Consider an urn with balls of two colors, say red and green. Assume that initially there is one ball of each color in the urn. At each time step, a ball is chosen at random from the urn. If a red ball is chosen, it is returned and in addition another red ball is added to the urn. Similarly, if a green ball si chosen, is is returned together with another green ball.

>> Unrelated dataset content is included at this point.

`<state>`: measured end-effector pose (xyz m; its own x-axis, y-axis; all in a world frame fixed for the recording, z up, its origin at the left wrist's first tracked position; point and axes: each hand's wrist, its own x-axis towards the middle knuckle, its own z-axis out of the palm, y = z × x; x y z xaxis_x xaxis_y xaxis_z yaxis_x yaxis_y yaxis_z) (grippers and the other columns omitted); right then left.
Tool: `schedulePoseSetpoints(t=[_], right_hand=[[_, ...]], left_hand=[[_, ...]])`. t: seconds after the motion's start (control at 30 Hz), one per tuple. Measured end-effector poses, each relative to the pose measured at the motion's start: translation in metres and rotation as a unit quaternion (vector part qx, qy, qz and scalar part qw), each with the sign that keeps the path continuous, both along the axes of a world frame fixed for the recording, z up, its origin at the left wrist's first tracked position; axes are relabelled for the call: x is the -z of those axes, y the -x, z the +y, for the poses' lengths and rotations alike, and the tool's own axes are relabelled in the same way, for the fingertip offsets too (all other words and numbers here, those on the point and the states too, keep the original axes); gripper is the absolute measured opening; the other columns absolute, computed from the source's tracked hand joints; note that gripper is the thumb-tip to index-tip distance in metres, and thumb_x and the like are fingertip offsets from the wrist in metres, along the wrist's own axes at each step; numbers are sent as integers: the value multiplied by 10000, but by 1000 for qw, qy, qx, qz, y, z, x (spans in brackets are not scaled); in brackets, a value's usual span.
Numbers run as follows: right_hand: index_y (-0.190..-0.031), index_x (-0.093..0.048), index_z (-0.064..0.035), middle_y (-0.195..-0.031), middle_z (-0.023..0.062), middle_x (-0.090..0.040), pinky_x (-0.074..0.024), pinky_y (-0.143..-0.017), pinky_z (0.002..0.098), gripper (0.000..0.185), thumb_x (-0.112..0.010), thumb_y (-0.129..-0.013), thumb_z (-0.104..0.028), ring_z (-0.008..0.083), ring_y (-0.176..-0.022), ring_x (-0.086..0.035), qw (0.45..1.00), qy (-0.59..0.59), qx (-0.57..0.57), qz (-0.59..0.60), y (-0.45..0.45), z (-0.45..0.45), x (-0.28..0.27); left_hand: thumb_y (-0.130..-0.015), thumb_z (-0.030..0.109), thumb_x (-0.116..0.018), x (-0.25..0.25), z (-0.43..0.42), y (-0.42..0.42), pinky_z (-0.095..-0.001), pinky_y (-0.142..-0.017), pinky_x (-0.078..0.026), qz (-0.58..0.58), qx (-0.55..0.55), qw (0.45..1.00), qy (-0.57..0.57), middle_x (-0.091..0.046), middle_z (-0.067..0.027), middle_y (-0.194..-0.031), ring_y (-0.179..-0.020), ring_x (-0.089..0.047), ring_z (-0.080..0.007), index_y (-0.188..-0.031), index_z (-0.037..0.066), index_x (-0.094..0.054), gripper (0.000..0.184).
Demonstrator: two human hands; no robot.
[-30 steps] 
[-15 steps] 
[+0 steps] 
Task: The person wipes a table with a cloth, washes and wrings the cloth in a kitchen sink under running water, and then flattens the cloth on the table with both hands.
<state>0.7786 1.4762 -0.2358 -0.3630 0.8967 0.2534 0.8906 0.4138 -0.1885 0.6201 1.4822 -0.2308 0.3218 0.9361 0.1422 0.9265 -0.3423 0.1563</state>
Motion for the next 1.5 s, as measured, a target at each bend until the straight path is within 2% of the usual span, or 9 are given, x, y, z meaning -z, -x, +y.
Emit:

Let X_n denote the number of red balls in the urn after n draws. Then X_0=1 and X_n a (time-inhomogeneous) Markov chain with transitions
P(X_{n+1}=k+1| X_n=k) = \frac{k}{n+2} \quad \quad P(X_{n+1}=k| X_n=k) = \frac{n+2 -k}{n+2}
We now define
M_n= \frac{X_n}{n+2} \quad \text{ fraction of red balls after $n$ draws}
Then M_n is a martingale since
E[X_{n+1}|X_n=k]= (k+1)\frac{k}{n+2} + x \frac{n+2 -k}{n+2} = \frac{k}{n+2} + k \implies E[X_{n+1}|X_n] = X_n + \frac{X_n}{n+2}.
Since this is a Markov chain,
E[M_{n+1}|\mathcal{F}_n]=E[M_{n+1}|X_n]= E\left[\frac{M_{n+1}}{n+3}|X_n\right]= \frac{1}{n+3}\left(X_n + \frac{X_n}{n+2}\right) =\frac{X_n}{n+2}=M_n
There is a natural connection between Markov chain and martingale. We explain this in the context of Markov chains but this is just an example. Consider a function f:S \to \mathbb{R} and let us derive an equation for E[f(X_t)]. Using Kolmogorov equation we have \frac{d}{dt}E[f(X_t)] = \frac{d}{dt} \sum_{i} f(i) p_t(i) = \sum_{i} f(i) (p_t A)(i) = \sum_{i} f(i) \sum_{j} p_t(j) A(j,i) = \sum_{j} \sum_{i} A(j,i) f(i) p_t(j) and thus \frac{d}{dt}E[f(X_t)] = E[ g(X_t)] \quad \text{ where } g = Af Integrating the previous equation we find E[f(X_t)] - E[f(X_0)] = \int_0^t E[ Af(X_s)] ds
There is a martingale hidden in this equation. Indeed consider the random variables Y_t = f(X_t) - f(X_0) - \int_0^t Af(X_s) \, ds Our previous calculation shows that E[Y_t]=0, moreover by the Markov property we have E[Y_{t+s} -Y_t | \mathcal{F}_t ] = E[ f(X_{t+s}) - f(X_t) - \int_t^{t+s} Af(X_u) du | X_t ] =0
Exercise 2.1
Suppose X_1, X_2, \cdots are IID random variable with E[X_i]=1. Show that M_n = X_1 X_2 \cdots X_n is a martingale.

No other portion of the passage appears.